We started going to CNY Fertility in 2005 after 2 years of unsuccessfully trying to have a baby on our own. My husband and I were heartbroken that it was not happening for us, but after our first consult with CNY, we had hope. We were young at the time, 23 and 24, and thought that before we knew it we would have our family… but there were other plans for us. I was diagnosed with PCOS.
After 3 years of trying Clomid and IUI, we finally got pregnant, but lost the baby at just 5 weeks. Because of also losing my Dad to a long illness at the same time, and all the stress of infertility, my emotions were crushed and we decided to take a break. Our break turned into 2 years, during which we were blessed with a 2 year old foster son who we are now in the process of adopting! But the baby bug was getting strong again and in May of 2010 we decided it was time to return to CNY. I was determined this time to not sink, we decided to put a time limit – 2 cycles and then we were done. Moving on.
So, Dr. Grossman consulted with us again. He told us we would get our baby. There was a determination in his voice that I needed to hear. I was no longer a ‘let’s see what we can do‘ – we were going to get our baby. IVF was not an option for us, so we decided to continue with IUI and just tweak our system a bit. I went in June for a laproscopy, at Dr G’s recommendation. I was upset when I woke up and heard they found nothing wrong – – I wanted them to find something they could fix. But on we went.
First cycle in July we went in head first – acupuncture, injectables, right diet, lots of rest, etc etc etc… and when I went for my test I just knew I was pregnant – I FELT pregnant for the first time in 7 years! I was devasted to get the call that it was a big fat negative.
I was done. I didn’t want to do the second cycle, I didn’t want to think about it anymore. My husband reminded me that I had promised I’d do 2 cycles, and what if, what if that were the one. So I very begrudgingly did another month of injections, daily drives to Latham, blood tests, etc. The morning of my HCG, I woke up late and didn’t want to go. I went anyway. Then instead of my usual wait by the phone for that call, I stuffed my phone in my bag on silent and decided to spend the day with a friend. I pulled the phone out to make a call about something else, and realized I had the infamous missed call from CNY. I decided I would listen to the message just to get it over with. When I listened I heard in an unusually happy voice ‘Janice you are pregnant, you need to call me right away!’ I listened to it 6 times before I believed it. I called back and my numbers were good!
I held my breath the next few weeks, wondering if the other shoe would drop. And it never did. I had a complicated pregnancy, bleeding from 5 weeks to 16 weeks. Bedrest on and off throughout. I loved every minute. I loved being pregnant. Feeling the baby move, knowing what was happening in there. It was all amazing! Until 23 weeks. I was asked to go see a specialist because of a concern that my cervix was thinning. I went expecting to be put back on bedrest. I was immediately admitted to the hospital. I was 2 cm dilated and my water was on the verge of breaking. It was incredibly scary. We were given statistics that made the chance of us having this baby, let alone in good health, not likely. But there was no way we had gotten this far and were going to lose the baby now. I settled into my hospital room expecting to be there for 3 or 4 months.

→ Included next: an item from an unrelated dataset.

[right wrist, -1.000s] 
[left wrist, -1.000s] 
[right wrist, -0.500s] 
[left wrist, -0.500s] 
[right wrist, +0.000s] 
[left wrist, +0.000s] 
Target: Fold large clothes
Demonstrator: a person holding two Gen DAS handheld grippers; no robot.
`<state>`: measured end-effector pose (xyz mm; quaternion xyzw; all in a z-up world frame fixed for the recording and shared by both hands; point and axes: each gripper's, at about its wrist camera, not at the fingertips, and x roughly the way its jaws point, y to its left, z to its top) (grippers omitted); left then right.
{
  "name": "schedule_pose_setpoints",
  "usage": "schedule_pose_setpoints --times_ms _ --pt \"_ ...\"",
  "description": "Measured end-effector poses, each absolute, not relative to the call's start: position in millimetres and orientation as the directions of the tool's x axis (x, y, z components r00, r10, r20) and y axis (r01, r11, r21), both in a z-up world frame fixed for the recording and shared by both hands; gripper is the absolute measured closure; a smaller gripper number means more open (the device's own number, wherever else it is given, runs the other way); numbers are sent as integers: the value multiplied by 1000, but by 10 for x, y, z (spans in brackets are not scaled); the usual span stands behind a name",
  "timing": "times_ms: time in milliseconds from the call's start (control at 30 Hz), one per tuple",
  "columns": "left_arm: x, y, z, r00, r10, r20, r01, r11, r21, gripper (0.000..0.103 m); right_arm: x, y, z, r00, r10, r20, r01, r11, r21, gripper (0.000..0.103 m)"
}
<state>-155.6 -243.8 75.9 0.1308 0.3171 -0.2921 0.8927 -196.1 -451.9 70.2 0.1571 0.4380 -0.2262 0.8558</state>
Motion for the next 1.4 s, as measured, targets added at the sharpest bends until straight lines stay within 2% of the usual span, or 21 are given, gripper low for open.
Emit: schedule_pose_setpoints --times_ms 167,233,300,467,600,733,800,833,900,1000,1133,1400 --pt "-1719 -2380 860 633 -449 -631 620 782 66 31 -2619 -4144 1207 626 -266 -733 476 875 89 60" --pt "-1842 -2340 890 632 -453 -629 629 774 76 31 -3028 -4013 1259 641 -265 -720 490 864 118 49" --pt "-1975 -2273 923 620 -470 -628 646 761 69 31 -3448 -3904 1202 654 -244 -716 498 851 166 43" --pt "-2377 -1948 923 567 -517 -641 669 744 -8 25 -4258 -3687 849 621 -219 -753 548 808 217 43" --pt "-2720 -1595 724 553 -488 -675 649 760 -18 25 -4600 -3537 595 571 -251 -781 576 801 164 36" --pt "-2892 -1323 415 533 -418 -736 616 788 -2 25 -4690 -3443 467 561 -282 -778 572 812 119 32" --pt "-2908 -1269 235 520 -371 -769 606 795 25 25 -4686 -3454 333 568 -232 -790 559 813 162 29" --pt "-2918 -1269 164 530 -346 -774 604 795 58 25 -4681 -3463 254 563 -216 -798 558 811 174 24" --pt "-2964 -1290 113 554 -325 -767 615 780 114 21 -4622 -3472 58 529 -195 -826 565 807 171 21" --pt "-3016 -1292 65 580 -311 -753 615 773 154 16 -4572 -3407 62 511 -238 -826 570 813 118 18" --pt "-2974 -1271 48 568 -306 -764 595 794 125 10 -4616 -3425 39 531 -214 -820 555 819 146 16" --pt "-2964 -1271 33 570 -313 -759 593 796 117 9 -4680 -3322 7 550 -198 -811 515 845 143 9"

That was on a friday, the following Tuesday am at 7:29 am at 24 weeks exactly I delivered a beautiful, perfectly formed, TINY baby girl. SHe was 1lb 5ozs, 12inches long. SHe was not breathing. Theu intubated her right away and she was pink as pink can be within seconds. We were able to see her and kiss her and name her before they whisked her off to the NICU. The time that followed was scary, but she proved to us everyday that she was strong and, as determined as we were to eventually have a baby, she was more determined to be that baby! After 76 months of trying to get pregnant, 1 miscarriage, lots of tears, 113 days in the NICU, 3 surgeries, lots of moments of not knowing, and again more tears, and finally some smiles, we finally brought our happy, healthy little girl home. She is now almost 5 months old (although should only be only 1 month old) and is almost 10 pounds, reaching all of her milestones, and has beat out every odd! She is the light of our lives. Our miracle baby in every way.
Words can not say how thankful we are for CNY Fertility. You are one of the biggest reasons we finally have our little girl. The care and compassion of your staff is unsurpassed in every way. Thank you, thank you, thank you for all you do! For making our dreams come true!